Message boards : Number crunching : Vbox error that I have never seen before
Message board moderation

To post messages, you must log in.

Previous · 1 · 2

AuthorMessage
bronco

Send message
Joined: 13 Apr 18
Posts: 443
Credit: 8,438,885
RAC: 0
Message 36119 - Posted: 30 Jul 2018, 3:29:46 UTC - in response to Message 36118.  

What I was not understanding in the other posts was that the files were not already in existence.
I could tell you didn't understand that and that's why I told you in this thread that the file does not exist and that you have to create it.

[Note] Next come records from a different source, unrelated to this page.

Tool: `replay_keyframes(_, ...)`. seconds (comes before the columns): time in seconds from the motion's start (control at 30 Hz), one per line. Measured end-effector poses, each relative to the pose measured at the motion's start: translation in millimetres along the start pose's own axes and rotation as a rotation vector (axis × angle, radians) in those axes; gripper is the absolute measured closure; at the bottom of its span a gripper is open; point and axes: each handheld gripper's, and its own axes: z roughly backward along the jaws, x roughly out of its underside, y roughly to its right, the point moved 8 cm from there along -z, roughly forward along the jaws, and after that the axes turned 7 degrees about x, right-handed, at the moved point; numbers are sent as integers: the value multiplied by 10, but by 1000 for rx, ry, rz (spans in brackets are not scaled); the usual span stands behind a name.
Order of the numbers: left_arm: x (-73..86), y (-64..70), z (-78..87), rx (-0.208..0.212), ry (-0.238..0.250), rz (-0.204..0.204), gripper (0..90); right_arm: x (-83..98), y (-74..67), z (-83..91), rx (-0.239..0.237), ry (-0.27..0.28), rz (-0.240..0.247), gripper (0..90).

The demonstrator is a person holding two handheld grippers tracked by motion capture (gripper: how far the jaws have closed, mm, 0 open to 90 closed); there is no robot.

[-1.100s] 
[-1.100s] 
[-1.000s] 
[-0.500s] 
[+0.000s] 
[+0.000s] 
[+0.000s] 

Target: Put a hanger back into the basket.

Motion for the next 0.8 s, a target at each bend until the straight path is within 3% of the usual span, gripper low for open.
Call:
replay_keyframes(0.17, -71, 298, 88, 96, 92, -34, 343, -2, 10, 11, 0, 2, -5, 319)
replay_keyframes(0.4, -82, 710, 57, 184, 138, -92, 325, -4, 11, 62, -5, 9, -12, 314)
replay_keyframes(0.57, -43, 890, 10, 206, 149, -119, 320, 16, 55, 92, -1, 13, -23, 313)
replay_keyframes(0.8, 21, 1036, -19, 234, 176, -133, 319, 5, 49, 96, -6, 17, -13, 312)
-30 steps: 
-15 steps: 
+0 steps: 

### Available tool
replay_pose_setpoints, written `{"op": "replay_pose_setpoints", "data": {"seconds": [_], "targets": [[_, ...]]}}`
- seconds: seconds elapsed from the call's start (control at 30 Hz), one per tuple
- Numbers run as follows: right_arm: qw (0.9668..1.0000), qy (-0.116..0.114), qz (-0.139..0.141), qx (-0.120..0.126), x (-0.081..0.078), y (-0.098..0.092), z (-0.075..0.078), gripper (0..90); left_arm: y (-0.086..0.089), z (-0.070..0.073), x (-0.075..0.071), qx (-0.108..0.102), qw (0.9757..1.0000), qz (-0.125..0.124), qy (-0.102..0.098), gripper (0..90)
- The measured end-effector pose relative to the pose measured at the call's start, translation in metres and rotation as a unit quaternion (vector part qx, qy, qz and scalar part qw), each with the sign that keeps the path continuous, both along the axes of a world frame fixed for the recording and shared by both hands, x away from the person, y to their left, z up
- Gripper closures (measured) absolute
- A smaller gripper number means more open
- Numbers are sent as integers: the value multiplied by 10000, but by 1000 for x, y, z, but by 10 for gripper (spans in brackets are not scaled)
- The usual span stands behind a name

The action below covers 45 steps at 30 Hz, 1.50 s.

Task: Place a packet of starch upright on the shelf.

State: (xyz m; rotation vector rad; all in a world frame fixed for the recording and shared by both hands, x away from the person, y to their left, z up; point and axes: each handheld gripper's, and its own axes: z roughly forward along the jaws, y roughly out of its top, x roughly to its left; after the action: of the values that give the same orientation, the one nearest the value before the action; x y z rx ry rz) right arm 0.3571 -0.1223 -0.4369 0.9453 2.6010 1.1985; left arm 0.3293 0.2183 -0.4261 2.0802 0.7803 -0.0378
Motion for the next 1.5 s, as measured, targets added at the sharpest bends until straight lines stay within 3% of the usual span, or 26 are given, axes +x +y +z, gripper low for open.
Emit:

So if the information is already in other posts, then save me some grief and just point out the links in order.
Save me and all the others trying to help you some grief and read the links provided. Our time is just as valuable as yours.

The threads jump around a bit.
Indeed they do but it's all there in the links provided to you. Read them instead of demanding "Just tell me the steps" without even a "please". Talk about being insulted...

My set up is not the normal set up either.
If you would get off your firebrand and read what I said, my setup is split on two drives after suffering a SSD failure. So programs files are on the SSD and data files are on the external.
If you had bothered to read the linked material you would have realized it doesn't matter how many drives you have or how your stuff is spread out. The procedure(s) in the links gets around that problem.

And then within the the LHC program files folder, I did find something that related to ATLAS, but the text did not match what the linked information provided.
Then ask a direct question about that discrepancy instead of demanding, without even a please or a thank you, to have it all spoon fed to you.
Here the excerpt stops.